Questions tagged [hadoop-yarn]

YARN (Yet Another Resource Negotiator) is a key component of second generation Apache Hadoop infrastructure. DO NOT USE THIS for the JavaScript/Node.js Yarn package manager (use [yarnpkg] instead)! Originally described by Apache as a redesigned resource manager, YARN is now characterized as a large-scale, distributed operating system for big data applications including next generation MapReduce (MR2).

In the Big Data business running fewer larger clusters is cheaper than running more small clusters. Larger clusters also process larger data sets and support more jobs and users.

The Apache Hadoop MapReduce framework has hit a scalability limit around 4,000 machines. We are developing the next generation of Apache Hadoop MapReduce that factors the framework into a generic resource scheduler and a per-job, user-defined component that manages the application execution. Since downtime is more expensive at scale high-availability is built-in from the beginning; as are security and multi-tenancy to support many users on the larger clusters. The new architecture will also increase innovation, agility and hardware utilization.

Background

The current implementation of the Hadoop MapReduce framework is showing it’s age.

Given observed trends in cluster sizes and workloads, the MapReduce JobTracker needs a drastic overhaul to address several deficiencies in its scalability, memory consumption, threading-model, reliability and performance.
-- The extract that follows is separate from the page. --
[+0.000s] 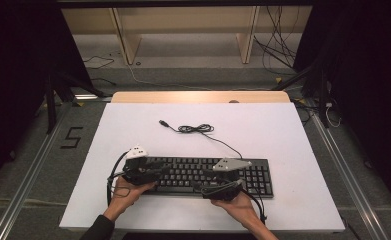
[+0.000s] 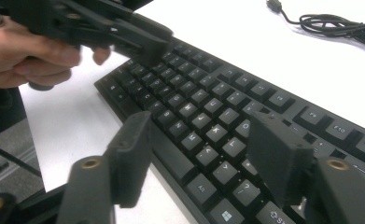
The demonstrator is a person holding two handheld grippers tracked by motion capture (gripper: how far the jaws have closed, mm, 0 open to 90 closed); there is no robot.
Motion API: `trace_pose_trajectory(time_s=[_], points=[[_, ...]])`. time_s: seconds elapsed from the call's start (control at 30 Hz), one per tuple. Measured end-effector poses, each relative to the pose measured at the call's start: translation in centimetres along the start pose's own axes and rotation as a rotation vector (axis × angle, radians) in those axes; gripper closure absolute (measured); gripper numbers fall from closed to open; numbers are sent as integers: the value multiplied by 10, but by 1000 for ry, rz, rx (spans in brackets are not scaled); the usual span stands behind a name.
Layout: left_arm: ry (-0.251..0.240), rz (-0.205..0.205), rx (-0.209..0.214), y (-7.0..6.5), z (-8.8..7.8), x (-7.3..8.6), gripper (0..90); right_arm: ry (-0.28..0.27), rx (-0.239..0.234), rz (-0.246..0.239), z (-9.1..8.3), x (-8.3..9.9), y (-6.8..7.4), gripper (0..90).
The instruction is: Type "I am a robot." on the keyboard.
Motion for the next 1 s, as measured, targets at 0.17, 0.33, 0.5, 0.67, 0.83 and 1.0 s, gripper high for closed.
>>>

Over the last 5 years, there has been spot fixes, however lately these have come at an ever-growing cost as evinced by the increasing difficulty of making changes to the framework. The architectural deficiencies, and corrective measures, are both old and well understood - even as far back as late 2007, when we documented the proposed fix on MapReduce’s jira: MAPREDUCE-278.
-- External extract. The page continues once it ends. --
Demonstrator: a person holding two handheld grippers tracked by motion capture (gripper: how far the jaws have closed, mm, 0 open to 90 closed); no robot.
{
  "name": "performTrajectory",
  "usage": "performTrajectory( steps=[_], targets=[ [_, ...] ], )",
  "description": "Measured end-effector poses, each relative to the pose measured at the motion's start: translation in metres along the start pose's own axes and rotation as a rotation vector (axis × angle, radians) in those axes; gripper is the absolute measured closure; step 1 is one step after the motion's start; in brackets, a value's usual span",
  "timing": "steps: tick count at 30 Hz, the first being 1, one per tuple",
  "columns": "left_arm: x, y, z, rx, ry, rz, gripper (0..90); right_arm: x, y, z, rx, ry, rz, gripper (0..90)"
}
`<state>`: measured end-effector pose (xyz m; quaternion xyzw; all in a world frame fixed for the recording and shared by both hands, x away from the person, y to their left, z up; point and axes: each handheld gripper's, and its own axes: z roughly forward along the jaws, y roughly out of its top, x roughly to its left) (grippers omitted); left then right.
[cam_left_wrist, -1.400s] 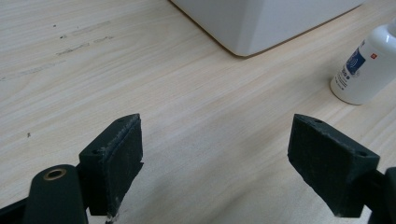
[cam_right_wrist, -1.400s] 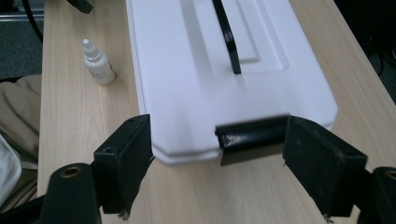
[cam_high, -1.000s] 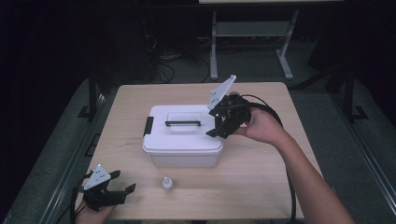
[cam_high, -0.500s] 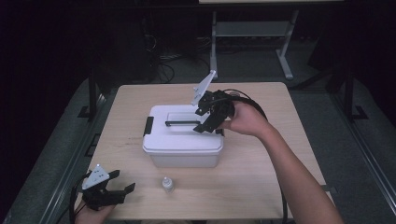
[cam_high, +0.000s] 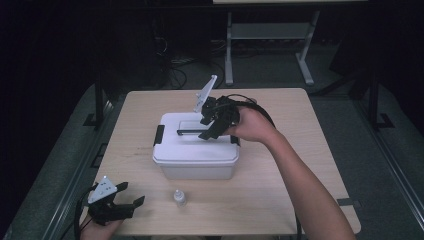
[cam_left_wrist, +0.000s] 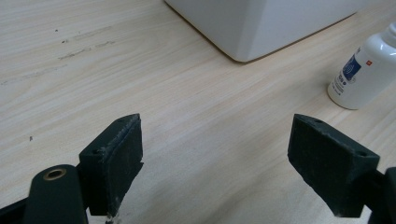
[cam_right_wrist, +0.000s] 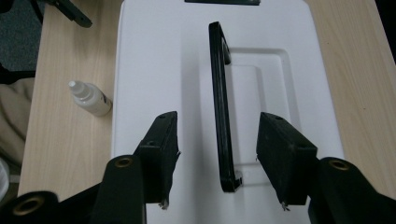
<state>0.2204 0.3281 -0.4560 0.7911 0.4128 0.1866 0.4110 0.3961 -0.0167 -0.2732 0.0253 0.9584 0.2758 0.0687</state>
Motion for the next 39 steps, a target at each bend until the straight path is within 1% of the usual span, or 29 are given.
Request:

From an operational perspective, the current Hadoop MapReduce framework forces a system-wide upgrade for any minor or major changes such as bug fixes, performance improvements and features. Worse, it forces every single customer of the cluster to upgrade at the same time, regardless of his or her interests; this wastes expensive cycles of customers as they validate the new version of the Hadoop for their applications.

The Next Generation of MapReduce

Yarn Architecture

                          Figure:  Yarn Architecture

The fundamental idea of the re-architecture is to divide the two major functions of the JobTracker, resource management and job scheduling/monitoring, into separate components. The new ResourceManager manages the global assignment of compute resources to applications and the per-application ApplicationMaster manages the application’s scheduling and coordination. An application is either a single job in the classic MapReduce jobs or a DAG of such jobs. The ResourceManager and per-machine NodeManager server, which manages the user processes on that machine, form the computation fabric. The per-application ApplicationMaster is, in effect, a framework specific library and is tasked with negotiating resources from the ResourceManager and working with the NodeManager(s) to execute and monitor the tasks.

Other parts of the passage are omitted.